First, Chapman said, Greensfelder’s reliance on certain language in the Illinois Supreme Court’s 1991 ruling Waste Management, Inc. v. International Surplus Lines Insurance Co. “is misplaced.”

The firm cited that case to bolster its contention that the common representation exception didn’t apply because the interests of CSA and SSM were not identical at the time it represented both of them.
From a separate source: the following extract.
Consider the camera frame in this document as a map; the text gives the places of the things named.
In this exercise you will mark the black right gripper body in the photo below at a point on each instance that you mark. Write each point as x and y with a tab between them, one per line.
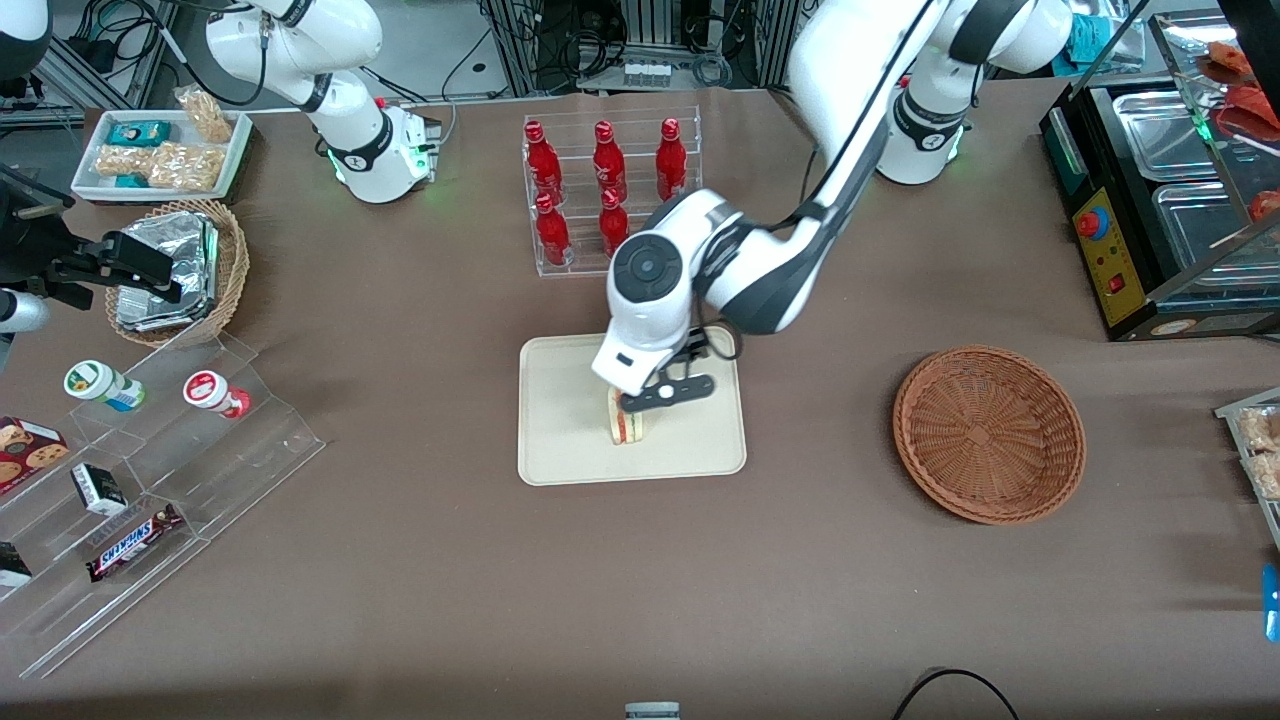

“Significantly, the Waste Management, Inc. court did not hold that the common representation applies only when the interests of both commonly represented parties are identical or very nearly identical at the time of the representation, a question it was not called upon to decide,” Chapman wrote.

The panel further rejected Greensfelder’s argument “that the exception has never been held ‘to apply to parties on opposite sides of negotiations,’ as occurred in this case.”

“Although we are not aware of any published decisions involving the precise set of circumstances involved in the case before us, the Illinois Rules of Professional Conduct do directly address this situation,” Chapman wrote.

The rules, she said, state “An attorney may represent parties involved in negotiations if the parties are ‘generally aligned in interest even though there is some difference in interest among them’” and “[i]n doing so, the attorney works ‘to resolve potentially adverse interests by developing the parties' mutual interests.’”

In deciding whether to take on two clients in the same case, the panel stressed that “the attorney needs to consider the effect common representation will have on client confidentiality” because “privilege does not attach to communications related to matters subject to the common representation.”

“Greensfelder offers no reason these rules should not apply to the case at hand," Chapman wrote.

The panel also didn't buy Greensfelder’s argument that the exception didn't apply here because the requested documents were generated three years after its representation of CSA had ended.

Pointing again to the Rules of Professional Conduct, Chapman said an attorney has an ongoing duty of loyalty to a former client.

“Because the requested documents directly relate to the DePaul contract, a matter on which Greensfelder attorneys provided simultaneous representation to CSA and SSM, they fall within the common representation exception," the panel held.

The panel, without much discussion, also denied Greensfelder’s attempt to argue the exception shouldn’t apply because Lopinot said he found questions of fact regarding common representation when he granted the motion to compel.

“Here, the court reached the correct decision even though it may have erroneously believed there were questions of fact remaining," Chapman wrote. "We may therefore affirm its ruling.”

In addition, the panel noted this case involved claims of privilege and work product, doctrines that "are not interchangeable."

"The work product doctrine affords broader protection than the attorney-client privilege," Chapman said. "However, even this broader protection is not absolute."

Although production of documents protected from disclosure under the work product doctrine can be ordered when the party seeking discovery proves it can't get the information from anywhere else,  Chapman said that's not the case here.

"Here, the basis of the plaintiffs' suit is the fact that Greensfelder represented SSM in litigation involving a matter on which it previously represented the plaintiffs," she wrote. "Because the representation itself is at issue, it is impossible to conceive of any other source from which the plaintiffs might obtain the relevant information."